- Born: July 10, 1881 Buffalo, New York, U.S
- Died: December 13, 1962 (aged 81) Buffalo, New York, U.S.
- Education: Cornell University
- Occupation: Author
- Spouse: Frank Addison Abbott

= Jane Abbott =

American writer (1881–1962)

Jane Ludlow Drake Abbott (July 10, 1881 – December 13, 1962) was an American writer who published more than 35 books. She started writing children's books when her own children were small and later went on to write adult novels. Many of her books were written primarily for girls, but had broad appeal for the whole family.

==Biography==
Jane Ludlow Drake was born on July 10, 1881, in Buffalo, New York, to Captain Marcus Motier Drake and his second wife, Mary A. Ludlow. Her family was involved in shipbuilding and sailing, and Jane spent much of her childhood on and near the Great Lakes.

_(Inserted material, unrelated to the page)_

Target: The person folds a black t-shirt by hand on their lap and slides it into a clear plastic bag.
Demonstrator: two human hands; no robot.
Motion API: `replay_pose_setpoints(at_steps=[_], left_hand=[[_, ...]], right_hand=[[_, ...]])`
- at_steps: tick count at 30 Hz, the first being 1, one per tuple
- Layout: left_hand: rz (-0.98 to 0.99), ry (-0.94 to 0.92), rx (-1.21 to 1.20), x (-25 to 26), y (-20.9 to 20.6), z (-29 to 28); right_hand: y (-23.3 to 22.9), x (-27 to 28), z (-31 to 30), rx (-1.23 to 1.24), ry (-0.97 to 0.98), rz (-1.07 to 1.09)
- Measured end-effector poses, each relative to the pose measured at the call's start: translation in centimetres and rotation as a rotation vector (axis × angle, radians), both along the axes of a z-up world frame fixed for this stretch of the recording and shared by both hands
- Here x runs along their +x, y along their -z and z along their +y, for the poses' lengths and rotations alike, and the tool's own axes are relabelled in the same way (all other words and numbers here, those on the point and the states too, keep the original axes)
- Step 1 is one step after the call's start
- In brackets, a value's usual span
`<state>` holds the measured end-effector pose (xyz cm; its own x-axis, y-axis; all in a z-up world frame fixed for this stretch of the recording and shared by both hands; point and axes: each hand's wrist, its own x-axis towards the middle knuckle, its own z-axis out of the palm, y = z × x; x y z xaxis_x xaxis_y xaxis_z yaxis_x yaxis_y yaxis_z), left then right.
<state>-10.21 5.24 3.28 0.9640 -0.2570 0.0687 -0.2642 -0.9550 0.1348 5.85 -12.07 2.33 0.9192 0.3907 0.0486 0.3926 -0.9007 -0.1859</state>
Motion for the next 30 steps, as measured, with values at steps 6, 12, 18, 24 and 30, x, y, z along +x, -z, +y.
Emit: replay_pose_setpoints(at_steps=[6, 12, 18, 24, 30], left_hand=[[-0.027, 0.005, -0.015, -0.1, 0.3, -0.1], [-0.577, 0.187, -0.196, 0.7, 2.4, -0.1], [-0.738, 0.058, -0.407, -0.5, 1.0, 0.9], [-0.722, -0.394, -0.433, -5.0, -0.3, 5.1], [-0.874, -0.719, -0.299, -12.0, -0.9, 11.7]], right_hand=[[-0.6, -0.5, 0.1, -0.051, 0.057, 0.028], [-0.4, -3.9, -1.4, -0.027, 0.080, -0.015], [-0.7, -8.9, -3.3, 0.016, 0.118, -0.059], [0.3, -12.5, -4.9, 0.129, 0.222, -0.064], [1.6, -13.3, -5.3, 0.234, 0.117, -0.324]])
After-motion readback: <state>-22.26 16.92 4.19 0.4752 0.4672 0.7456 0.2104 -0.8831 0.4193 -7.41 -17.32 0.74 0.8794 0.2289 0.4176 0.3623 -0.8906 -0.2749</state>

She attended Cornell University from 1899 to 1902, working for two years as part of the editorial staff of the graduate newspaper.

On December 21, 1902, Jane married Frank Addison Abbott, a former Cornell student and lawyer from Buffalo who later served as District Attorney of Erie County (1906-1908). They had three children.

Jane Abbott began writing books for children, later writing fiction for adults. She published about twenty books for boys and girls, and about fifteen novels for adults. Many of her books were written primarily for girls, but had broad appeal, combining "fun, family life, adventure and mystery in just the right proportions". They were praised as being "natural", "good, wholesome books", "brimming with life, but clean in their conception and their language".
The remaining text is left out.